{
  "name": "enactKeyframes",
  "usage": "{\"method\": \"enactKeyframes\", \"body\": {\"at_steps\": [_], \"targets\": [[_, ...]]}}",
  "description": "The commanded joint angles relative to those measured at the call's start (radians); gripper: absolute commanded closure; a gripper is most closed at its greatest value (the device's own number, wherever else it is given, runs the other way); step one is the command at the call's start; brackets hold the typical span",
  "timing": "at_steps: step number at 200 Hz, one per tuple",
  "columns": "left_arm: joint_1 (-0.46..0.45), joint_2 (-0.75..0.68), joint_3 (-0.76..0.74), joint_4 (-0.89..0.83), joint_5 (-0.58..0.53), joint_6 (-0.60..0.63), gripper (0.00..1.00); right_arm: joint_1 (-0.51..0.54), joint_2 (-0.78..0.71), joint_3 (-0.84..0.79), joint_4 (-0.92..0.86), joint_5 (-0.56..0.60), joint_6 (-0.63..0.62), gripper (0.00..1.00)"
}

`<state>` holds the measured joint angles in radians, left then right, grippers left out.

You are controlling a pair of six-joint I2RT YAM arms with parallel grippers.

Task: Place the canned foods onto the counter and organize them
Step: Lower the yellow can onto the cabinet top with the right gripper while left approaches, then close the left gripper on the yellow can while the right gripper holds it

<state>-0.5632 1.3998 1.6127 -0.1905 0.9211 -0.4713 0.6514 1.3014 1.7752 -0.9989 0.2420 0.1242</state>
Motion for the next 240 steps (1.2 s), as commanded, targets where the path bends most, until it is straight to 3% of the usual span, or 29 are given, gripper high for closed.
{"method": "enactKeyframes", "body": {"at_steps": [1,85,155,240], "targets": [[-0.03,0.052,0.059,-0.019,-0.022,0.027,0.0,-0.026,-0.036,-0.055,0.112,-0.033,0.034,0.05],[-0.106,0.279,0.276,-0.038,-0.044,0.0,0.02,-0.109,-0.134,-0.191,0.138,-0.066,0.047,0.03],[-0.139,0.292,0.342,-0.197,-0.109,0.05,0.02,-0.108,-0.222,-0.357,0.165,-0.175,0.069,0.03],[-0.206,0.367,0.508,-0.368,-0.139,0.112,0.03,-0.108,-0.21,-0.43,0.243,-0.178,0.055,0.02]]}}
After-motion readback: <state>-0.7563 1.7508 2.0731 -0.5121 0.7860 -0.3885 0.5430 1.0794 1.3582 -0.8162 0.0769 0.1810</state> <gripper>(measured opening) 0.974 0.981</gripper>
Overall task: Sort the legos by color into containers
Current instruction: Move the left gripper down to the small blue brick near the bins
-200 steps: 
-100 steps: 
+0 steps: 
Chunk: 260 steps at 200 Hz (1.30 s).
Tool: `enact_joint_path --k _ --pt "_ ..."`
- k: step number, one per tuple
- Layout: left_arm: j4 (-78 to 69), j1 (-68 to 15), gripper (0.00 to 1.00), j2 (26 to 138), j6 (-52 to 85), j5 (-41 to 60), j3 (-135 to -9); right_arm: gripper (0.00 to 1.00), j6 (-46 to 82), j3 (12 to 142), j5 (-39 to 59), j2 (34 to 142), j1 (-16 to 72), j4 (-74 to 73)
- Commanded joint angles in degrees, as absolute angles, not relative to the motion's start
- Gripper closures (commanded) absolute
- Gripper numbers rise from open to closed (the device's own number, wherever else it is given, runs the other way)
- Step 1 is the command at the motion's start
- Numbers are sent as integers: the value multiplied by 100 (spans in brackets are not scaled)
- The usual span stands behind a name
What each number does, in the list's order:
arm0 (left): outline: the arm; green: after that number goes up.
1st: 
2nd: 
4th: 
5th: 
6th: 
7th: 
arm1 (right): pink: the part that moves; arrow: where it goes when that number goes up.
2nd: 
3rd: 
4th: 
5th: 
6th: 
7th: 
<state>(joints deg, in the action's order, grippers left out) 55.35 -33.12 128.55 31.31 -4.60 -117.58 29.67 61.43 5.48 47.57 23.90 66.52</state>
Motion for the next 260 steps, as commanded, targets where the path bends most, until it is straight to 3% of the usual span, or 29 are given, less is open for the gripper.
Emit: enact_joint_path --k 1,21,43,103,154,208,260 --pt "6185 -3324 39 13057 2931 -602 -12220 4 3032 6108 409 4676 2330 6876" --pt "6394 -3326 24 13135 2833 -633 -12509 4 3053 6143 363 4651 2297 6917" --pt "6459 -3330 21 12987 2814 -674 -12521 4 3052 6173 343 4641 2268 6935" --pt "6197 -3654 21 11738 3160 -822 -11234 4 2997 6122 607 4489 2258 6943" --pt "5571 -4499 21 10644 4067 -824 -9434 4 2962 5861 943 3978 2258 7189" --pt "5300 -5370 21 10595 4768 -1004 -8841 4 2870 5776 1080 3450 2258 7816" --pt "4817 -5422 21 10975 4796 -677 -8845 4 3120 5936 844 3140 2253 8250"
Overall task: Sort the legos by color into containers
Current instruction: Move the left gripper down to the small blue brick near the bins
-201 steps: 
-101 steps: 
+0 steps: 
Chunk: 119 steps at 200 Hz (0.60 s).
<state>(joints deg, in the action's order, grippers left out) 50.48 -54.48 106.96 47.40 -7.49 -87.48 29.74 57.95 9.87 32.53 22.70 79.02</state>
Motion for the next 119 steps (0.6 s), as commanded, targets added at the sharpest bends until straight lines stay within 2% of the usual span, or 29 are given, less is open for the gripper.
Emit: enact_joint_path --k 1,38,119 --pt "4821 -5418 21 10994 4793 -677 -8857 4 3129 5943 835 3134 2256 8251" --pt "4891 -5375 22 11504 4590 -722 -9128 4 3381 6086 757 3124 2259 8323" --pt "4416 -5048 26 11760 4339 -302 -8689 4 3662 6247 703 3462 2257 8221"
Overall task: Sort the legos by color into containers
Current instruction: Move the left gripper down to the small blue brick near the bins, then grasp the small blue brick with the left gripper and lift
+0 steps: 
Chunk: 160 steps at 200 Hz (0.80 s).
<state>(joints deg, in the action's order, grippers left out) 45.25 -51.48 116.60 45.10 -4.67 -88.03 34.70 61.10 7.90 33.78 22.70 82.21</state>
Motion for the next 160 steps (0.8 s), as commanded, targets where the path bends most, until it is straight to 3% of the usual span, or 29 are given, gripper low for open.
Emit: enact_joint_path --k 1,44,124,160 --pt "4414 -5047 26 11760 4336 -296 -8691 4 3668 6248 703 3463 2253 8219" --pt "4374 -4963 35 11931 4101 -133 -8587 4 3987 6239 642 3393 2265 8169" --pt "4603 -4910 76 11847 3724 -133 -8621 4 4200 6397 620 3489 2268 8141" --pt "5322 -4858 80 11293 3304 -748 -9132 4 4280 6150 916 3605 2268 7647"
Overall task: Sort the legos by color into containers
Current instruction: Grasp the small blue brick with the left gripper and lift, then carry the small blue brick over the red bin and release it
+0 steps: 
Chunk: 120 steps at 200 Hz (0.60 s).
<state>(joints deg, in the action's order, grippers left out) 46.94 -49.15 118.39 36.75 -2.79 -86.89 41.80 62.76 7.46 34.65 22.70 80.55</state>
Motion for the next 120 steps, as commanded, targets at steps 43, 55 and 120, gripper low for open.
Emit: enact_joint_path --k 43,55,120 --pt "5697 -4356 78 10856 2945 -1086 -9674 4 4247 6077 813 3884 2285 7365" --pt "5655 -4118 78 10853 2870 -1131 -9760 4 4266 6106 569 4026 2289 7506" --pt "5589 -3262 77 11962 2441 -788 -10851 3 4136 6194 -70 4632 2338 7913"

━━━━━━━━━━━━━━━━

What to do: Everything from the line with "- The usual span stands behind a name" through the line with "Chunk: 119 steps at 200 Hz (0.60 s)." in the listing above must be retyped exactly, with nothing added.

Answer box:
- The usual span stands behind a name
What each number does, in the list's order:
arm0 (left): outline: the arm; green: after that number goes up.
1st: 
2nd: 
4th: 
5th: 
6th: 
7th: 
arm1 (right): pink: the part that moves; arrow: where it goes when that number goes up.
2nd: 
3rd: 
4th: 
5th: 
6th: 
7th: 
<state>(joints deg, in the action's order, grippers left out) 55.35 -33.12 128.55 31.31 -4.60 -117.58 29.67 61.43 5.48 47.57 23.90 66.52</state>
Motion for the next 260 steps, as commanded, targets where the path bends most, until it is straight to 3% of the usual span, or 29 are given, less is open for the gripper.
Emit: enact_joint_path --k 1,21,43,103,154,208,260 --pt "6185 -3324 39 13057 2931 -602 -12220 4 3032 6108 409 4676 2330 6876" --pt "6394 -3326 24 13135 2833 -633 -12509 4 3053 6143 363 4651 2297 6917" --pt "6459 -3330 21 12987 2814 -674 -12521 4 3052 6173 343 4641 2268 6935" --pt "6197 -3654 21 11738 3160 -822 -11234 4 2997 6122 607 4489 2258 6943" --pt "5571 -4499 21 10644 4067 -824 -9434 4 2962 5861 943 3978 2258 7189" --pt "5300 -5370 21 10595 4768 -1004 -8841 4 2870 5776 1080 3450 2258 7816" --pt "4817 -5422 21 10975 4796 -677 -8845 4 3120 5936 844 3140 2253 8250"
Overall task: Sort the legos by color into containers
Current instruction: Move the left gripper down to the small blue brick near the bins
-201 steps: 
-101 steps: 
+0 steps: 
Chunk: 119 steps at 200 Hz (0.60 s).

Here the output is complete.